Writer-penciler John Byrne and inker Terry Austin produced a serialized story titled "The Last Galactus Story", which appeared in the anthology comics-magazine Epic Illustrated #26-34 (October 1984 - February 1986), and detailed an all-new adventure for the character. The magazine published the first nine serialized installments of what was to be a 10-part tale. Each ran six pages, with the exception of part eight, which ran 12 pages. The magazine was cancelled in February 1986, leaving the last chapter unpublished and the story unfinished. According to Byrne, the story would have concluded with a dying Galactus releasing his power, causing a new Big Bang and transforming Nova into his successor.

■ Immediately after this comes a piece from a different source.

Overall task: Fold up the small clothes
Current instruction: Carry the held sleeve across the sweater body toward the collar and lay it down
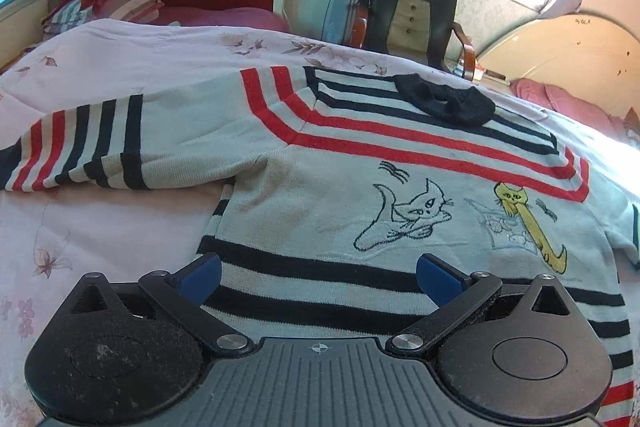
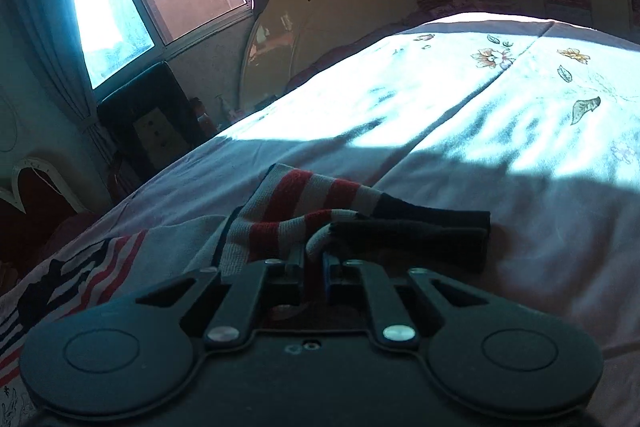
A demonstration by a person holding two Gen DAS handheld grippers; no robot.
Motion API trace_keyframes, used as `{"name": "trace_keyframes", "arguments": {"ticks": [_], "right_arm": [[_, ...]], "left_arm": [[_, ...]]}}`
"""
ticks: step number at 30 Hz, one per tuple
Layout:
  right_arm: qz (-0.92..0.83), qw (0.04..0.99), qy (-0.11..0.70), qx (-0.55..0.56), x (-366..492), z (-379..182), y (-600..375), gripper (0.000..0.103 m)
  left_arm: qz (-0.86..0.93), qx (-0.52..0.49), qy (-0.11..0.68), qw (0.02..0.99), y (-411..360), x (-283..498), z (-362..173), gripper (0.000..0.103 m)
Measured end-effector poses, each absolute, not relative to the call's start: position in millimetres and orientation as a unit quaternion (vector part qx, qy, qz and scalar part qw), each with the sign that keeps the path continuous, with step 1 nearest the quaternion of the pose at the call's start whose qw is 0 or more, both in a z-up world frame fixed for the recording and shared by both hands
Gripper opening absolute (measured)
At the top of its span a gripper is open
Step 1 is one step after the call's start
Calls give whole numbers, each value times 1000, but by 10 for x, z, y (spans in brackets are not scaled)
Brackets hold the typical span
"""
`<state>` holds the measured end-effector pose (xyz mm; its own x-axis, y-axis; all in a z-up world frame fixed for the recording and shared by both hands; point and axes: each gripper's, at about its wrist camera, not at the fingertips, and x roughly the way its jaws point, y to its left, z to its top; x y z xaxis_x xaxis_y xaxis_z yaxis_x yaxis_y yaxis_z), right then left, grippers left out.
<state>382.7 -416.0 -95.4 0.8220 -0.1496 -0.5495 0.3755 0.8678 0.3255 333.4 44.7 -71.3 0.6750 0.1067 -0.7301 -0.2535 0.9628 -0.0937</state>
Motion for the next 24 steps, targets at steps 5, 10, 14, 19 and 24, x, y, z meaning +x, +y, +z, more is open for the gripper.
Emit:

During the Fantastic Four's fight with Abraxas, they briefly ally with an alternate version of Nova. It is revealed at the conclusion that she is actually allied with Abraxas after her Galactus destroyed Earth even after accepting her as his herald. Nova transferred her anger for her failure to the Fantastic Four of the Earth-616 universe in the absence of her own. Abraxas subsequently draws in an army of Novas who experienced similar traumas to keep the Fantastic Four occupied while he acquires the Ultimate Nullifier. The Fantastic Four summon the assistance of an army of alternate Avengers to keep the Novas occupied.

==In other media==
===Television===
- Frankie Raye / Nova appears in the Fantastic Four episode "When Calls Galactus", voiced by Leeza Miller McGee.
- Frankie Raye / Nova appears in Silver Surfer, voiced by Tara Rosling. This version is a mutant with clairvoyant and teleportation powers who Galactus recruited to replace the Silver Surfer as his herald.
- Frankie Raye appears in the Fantastic Four: World's Greatest Heroes episode "Zoned Out", voiced by Tabitha St. Germain.

===Film===
Frankie Raye appears in Fantastic Four: Rise of the Silver Surfer, portrayed by Beau Garrett. This version is a U.S. Army captain.

===Merchandise===
- In 2011, Diamond Select Toys released a Frankie Raye / Nova figure as part of the Toys "R" Us exclusive Heralds of Galactus boxset.
- In 2021, Hasbro released a Frankie Raye / Nova action figure as part of the Marvel Legends action figure line.